By Kevin Komiega
Sun Microsystems and IBM each launched new technologies for data encryption on tape drives and key management last month as a direct response to the ongoing threat of data loss and identity theft plaguing big companies and consumers across the country.
Sun claims the Crypto-Ready T10000 drive virtually eliminates the risk of exposing data to unauthorized access and both off-site and on-premise data loss. The drive supports multiple operating systems, including Solaris, Windows, and z/OS.
Crypto KMS manages keys used to encrypt and decrypt data on the T10000 tape drive. The KMS comprises a Sun Ultra 20 workstation running Solaris and key management software. It uses AES-256 encryption and is designed for compliance with the Federal Information Processing Standard (FIPS)140-2 certification.
The T10000 Crypto-Ready drive and Crypto KMS enable users to encrypt data as it is written to the drive, regardless of the application, operating platform, or primary storage device in use.
“We moved the key management functionality out of band, meaning end users and administrators are not passing keys in the data path,” says Dave Kenyon, director of product management for Sun’s data-protection and archive products. Kenyon says keeping the keys out of the data path means more security. “The more often you move the keys around, the more often they are written to different places.”
Sun is also offering encryption-consulting services to help customers assess their security plans and identify, evaluate, and deploy encryption and key management strategies.

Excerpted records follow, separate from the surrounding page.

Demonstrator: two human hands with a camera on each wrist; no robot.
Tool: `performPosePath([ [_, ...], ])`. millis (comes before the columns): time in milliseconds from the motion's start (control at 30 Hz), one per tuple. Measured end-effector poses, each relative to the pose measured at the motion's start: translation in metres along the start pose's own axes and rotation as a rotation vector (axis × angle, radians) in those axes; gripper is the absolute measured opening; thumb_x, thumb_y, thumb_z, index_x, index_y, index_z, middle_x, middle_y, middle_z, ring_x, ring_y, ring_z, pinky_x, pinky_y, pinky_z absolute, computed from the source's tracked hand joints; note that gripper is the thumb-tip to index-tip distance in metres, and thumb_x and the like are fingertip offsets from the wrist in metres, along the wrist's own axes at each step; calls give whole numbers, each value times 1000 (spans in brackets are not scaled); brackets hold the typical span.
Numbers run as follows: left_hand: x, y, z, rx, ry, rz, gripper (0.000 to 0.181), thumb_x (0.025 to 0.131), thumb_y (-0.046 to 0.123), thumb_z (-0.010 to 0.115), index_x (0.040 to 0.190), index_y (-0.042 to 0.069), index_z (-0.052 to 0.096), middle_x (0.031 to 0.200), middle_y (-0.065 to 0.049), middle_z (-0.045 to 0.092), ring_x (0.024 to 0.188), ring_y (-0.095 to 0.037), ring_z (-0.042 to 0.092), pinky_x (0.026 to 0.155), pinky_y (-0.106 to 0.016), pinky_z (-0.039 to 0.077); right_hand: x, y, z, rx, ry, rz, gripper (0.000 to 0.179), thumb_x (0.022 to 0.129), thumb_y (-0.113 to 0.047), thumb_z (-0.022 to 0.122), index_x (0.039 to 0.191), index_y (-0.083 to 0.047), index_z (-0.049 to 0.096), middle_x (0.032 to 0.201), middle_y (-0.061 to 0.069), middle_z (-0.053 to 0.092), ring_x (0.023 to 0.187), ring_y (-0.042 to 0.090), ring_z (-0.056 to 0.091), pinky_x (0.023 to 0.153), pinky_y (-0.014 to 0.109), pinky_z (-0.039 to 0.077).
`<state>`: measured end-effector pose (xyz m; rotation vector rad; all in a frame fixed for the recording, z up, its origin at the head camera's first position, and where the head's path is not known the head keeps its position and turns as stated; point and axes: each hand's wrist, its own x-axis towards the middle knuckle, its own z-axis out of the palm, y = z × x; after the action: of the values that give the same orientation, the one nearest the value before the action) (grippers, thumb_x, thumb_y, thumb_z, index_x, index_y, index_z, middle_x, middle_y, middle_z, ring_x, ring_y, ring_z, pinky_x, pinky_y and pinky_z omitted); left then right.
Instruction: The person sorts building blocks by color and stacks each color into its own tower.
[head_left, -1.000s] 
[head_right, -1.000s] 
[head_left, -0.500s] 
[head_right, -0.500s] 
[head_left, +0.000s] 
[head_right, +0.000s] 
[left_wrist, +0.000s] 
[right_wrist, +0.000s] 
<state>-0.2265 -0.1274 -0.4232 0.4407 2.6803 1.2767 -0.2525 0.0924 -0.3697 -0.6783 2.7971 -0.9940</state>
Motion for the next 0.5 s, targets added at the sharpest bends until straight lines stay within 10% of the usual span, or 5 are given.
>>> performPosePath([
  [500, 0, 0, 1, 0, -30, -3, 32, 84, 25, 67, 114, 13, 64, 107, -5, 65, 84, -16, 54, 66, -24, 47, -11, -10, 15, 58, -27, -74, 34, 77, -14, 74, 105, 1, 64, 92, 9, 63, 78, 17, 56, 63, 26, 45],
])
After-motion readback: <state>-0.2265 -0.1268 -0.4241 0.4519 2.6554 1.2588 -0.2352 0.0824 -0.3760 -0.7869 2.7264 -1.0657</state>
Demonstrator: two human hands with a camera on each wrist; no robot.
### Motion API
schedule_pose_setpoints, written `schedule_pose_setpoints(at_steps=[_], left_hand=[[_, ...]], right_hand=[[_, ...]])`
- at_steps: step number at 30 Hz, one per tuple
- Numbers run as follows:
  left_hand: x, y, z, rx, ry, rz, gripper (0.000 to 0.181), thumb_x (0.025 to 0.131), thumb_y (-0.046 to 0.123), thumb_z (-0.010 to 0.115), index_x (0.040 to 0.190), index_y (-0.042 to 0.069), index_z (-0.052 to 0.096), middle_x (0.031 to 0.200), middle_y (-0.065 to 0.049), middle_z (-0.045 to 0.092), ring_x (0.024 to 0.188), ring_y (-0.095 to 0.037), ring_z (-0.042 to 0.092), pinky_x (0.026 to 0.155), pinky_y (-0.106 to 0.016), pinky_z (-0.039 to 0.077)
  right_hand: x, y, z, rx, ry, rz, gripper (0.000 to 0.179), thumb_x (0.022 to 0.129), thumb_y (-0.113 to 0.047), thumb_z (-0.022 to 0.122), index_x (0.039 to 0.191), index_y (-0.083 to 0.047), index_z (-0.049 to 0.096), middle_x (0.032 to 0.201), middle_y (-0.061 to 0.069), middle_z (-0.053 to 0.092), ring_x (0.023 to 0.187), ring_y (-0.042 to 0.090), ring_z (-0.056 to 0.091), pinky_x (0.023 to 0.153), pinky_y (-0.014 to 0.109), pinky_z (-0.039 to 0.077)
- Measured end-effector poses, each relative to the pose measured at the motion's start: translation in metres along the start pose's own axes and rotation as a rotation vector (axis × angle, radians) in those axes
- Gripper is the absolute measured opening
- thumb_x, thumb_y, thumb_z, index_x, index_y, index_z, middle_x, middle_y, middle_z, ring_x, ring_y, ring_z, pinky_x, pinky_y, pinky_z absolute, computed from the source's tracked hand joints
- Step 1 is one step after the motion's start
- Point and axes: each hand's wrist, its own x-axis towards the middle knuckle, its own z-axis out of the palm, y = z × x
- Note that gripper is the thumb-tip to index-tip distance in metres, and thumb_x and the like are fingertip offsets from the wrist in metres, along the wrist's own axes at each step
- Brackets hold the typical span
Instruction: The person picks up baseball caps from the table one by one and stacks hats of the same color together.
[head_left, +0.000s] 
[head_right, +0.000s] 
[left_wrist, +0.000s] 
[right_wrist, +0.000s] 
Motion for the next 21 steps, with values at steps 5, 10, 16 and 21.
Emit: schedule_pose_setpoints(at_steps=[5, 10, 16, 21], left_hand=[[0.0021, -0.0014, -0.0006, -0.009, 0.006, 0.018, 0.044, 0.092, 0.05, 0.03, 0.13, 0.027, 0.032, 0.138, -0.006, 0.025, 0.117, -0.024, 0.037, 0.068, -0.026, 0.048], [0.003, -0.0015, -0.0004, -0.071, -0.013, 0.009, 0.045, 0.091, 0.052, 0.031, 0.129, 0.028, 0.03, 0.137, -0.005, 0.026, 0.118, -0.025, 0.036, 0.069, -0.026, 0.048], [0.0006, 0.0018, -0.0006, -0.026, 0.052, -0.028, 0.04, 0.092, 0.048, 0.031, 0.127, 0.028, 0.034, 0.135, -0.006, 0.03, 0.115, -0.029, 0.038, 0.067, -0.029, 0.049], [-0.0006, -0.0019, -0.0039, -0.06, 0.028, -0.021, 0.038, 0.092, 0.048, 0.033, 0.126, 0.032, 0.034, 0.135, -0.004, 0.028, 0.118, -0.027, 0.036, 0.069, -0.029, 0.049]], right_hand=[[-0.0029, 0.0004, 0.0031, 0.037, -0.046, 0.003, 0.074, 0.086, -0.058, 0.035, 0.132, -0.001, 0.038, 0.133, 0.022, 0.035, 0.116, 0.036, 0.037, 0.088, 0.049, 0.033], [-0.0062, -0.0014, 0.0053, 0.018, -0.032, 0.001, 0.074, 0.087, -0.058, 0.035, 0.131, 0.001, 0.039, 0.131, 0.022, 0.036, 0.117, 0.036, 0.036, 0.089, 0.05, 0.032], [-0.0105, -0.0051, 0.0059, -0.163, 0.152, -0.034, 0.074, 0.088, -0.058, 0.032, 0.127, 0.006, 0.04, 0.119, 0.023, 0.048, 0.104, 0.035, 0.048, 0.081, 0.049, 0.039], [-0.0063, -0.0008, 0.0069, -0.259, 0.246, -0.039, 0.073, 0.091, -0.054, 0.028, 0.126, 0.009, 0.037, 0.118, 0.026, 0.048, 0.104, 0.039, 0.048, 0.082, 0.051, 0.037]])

Sun also rolled out its VTL Plus. Like other VTLs, the appliance provides virtual tape resources on a disk-based platform that appears as a tape library while delivering the performance benefits of disk-based storage. VTL Plus is built on the Sun Fire platform and Solaris and facilitates encryption at the virtualization layer. An 8TB VTL Plus configuration is priced from about $140,000.
Big Blue weighs in
IBM debuted encryption technology and services with its System Storage TS1120 tape drive and Security and Privacy Services practice. Along with data encryption and key management, the TS1120 is supported on existing IBM and Sun StorageTek automation products, offers a native data-transfer rate up to 104MBps, and scales up to 1.5TB of capacity (assuming a 3:1 compression ratio).
IBM claims encrypting data in the tape drive creates certain side benefits for users, such as data compression and the ability to process non-encrypted workloads.
Big Blue’s key management capability is based on technologies from the mainframe world. The centralized key management system provides a single point of control for the tape encryption keys and IBM System z servers also use tamper-resistant hardware features for further protection of the keys. The drive is designed to ensure tapes can only be decrypted by authorized parties.
Encryption comes standard on all new TS1120 tape drives, and users already running legacy TS1120 drives can upgrade to include the encryption feature for a fee. The TS1120 drive is priced from $35,500.
IBM and Sun aren’t the only vendors incorporating encryption into tape drives. For example, all of the LTO tape drive manufacturers-including Hewlett-Packard, Quantum, and Tandberg, as well as IBM-are in the process of incorporating encryption into the next generation (LTO-4) of their drives. According to Bob Abraham, president of Freeman Reports, a research firm that tracks the tape industry, products are expected within the next few months. In addition, Quantum is expected to introduce native encryption on its DLT S4 tape drives. And some tape library vendors, such as Spectra Logic, provide encryption via software in their libraries.